:: THE PROBLEM ::
What is needed is each line of the data below that holds the string "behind".

:: MATERIAL TO PROCESS ::
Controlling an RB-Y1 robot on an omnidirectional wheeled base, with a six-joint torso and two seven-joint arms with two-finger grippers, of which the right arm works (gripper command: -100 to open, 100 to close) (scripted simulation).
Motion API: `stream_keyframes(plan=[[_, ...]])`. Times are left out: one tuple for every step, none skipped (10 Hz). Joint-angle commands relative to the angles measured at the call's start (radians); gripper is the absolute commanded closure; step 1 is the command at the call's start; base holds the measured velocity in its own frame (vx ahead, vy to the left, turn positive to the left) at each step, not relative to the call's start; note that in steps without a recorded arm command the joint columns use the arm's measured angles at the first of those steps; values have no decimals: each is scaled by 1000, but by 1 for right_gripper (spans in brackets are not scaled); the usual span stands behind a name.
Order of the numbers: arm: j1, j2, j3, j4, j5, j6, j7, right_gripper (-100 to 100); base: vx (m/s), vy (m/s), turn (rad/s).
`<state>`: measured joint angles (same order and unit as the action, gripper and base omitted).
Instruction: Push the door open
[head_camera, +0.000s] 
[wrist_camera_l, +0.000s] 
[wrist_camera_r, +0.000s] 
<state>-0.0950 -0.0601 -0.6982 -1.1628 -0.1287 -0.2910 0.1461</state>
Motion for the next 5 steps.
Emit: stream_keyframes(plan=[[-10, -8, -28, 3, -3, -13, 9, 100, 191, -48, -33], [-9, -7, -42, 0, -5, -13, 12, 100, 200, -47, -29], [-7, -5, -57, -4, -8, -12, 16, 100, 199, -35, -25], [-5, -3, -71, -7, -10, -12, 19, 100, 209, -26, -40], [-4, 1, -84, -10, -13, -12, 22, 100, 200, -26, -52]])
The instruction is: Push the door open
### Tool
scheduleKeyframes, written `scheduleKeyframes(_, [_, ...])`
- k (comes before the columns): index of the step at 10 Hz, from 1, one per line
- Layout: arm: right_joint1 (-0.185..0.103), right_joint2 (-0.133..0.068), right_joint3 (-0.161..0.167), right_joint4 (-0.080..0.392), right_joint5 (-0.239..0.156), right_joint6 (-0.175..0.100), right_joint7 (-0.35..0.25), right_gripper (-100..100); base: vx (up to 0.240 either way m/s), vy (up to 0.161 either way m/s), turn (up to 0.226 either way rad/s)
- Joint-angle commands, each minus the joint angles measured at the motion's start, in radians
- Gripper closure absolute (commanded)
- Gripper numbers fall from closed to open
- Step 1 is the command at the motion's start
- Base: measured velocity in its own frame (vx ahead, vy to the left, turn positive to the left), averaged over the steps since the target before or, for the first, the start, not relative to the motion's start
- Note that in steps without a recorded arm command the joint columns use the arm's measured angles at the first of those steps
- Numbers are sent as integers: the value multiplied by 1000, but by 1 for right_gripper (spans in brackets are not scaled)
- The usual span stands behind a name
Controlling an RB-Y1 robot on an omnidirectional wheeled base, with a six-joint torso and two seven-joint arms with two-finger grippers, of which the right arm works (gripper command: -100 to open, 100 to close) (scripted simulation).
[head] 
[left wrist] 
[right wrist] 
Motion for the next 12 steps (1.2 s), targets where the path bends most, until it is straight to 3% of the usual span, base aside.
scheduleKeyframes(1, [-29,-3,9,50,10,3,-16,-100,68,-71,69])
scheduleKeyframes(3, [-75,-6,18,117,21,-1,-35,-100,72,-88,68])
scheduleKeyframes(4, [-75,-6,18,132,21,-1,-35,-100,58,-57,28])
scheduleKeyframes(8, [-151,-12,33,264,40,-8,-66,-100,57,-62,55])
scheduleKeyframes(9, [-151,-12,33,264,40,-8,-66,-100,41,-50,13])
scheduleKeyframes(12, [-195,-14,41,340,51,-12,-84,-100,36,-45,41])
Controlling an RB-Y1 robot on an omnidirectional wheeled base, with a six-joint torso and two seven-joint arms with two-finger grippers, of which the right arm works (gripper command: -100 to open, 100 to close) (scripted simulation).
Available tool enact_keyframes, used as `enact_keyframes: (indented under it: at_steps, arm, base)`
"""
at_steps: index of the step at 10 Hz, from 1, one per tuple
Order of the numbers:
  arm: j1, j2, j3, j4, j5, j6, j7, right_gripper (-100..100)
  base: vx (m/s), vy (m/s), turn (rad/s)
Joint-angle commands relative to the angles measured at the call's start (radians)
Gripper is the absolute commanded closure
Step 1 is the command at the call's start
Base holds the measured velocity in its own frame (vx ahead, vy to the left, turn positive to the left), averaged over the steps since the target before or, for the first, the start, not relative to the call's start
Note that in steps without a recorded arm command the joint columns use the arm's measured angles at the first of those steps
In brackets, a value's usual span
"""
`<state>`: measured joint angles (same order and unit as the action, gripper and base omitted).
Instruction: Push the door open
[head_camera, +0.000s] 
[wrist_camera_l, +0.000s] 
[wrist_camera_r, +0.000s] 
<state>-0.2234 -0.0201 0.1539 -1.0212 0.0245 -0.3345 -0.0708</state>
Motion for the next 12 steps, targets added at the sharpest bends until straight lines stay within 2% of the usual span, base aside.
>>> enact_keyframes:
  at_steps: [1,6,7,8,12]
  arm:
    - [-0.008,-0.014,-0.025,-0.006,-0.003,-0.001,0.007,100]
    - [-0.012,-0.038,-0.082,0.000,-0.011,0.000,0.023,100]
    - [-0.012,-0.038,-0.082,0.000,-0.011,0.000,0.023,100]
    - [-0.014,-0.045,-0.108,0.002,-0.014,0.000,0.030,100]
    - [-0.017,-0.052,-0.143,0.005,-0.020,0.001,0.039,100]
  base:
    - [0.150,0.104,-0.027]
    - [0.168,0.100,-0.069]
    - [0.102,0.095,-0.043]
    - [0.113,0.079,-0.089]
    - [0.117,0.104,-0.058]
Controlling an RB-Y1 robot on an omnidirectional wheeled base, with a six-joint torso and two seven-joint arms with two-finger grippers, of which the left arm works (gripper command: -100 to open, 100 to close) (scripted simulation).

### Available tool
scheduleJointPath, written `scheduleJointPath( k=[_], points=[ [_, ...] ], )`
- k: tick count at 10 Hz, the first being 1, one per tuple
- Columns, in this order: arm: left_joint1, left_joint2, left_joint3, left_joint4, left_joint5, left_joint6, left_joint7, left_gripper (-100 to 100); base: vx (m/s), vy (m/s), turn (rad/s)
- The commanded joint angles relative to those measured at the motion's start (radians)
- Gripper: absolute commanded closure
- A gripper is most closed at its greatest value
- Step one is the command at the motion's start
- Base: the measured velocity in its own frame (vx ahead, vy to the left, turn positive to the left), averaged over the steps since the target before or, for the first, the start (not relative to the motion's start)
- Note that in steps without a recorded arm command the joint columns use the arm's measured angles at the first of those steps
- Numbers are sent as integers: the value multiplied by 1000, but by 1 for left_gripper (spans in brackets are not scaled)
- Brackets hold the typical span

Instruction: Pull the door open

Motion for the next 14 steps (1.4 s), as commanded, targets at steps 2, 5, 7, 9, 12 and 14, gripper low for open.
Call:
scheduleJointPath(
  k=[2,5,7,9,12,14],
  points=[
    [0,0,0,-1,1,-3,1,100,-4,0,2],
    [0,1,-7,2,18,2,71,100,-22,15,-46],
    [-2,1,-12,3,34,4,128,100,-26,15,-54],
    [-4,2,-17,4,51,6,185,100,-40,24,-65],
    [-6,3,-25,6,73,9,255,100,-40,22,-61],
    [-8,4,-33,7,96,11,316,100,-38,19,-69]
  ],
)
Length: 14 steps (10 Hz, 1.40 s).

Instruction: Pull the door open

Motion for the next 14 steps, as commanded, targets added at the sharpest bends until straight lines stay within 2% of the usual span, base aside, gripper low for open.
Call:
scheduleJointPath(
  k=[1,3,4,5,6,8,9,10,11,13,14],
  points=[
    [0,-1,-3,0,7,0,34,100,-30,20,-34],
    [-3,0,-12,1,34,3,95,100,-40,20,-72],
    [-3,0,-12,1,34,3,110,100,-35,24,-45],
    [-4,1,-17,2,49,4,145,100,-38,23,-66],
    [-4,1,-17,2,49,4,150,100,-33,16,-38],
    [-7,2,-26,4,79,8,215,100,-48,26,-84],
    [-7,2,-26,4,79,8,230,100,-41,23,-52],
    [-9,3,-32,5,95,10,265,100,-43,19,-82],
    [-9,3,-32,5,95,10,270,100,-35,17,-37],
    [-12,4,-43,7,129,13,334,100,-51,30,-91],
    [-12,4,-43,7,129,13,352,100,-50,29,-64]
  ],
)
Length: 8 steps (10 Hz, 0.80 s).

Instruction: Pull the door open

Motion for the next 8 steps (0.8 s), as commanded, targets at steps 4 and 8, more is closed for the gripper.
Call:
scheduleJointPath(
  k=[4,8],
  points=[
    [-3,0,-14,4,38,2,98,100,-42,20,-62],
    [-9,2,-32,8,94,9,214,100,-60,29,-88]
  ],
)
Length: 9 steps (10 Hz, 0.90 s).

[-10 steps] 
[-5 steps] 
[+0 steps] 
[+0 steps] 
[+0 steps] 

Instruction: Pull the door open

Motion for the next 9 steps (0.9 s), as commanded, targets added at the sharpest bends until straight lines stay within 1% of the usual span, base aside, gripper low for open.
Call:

:: RESULT ::
Motion API: `stream_keyframes(plan=[[_, ...]])`. Times are left out: one tuple for every step, none skipped (10 Hz). Joint-angle commands relative to the angles measured at the call's start (radians); gripper is the absolute commanded closure; step 1 is the command at the call's start; base holds the measured velocity in its own frame (vx ahead, vy to the left, turn positive to the left) at each step, not relative to the call's start; note that in steps without a recorded arm command the joint columns use the arm's measured angles at the first of those steps; values have no decimals: each is scaled by 1000, but by 1 for right_gripper (spans in brackets are not scaled); the usual span stands behind a name.
- The usual span stands behind a name

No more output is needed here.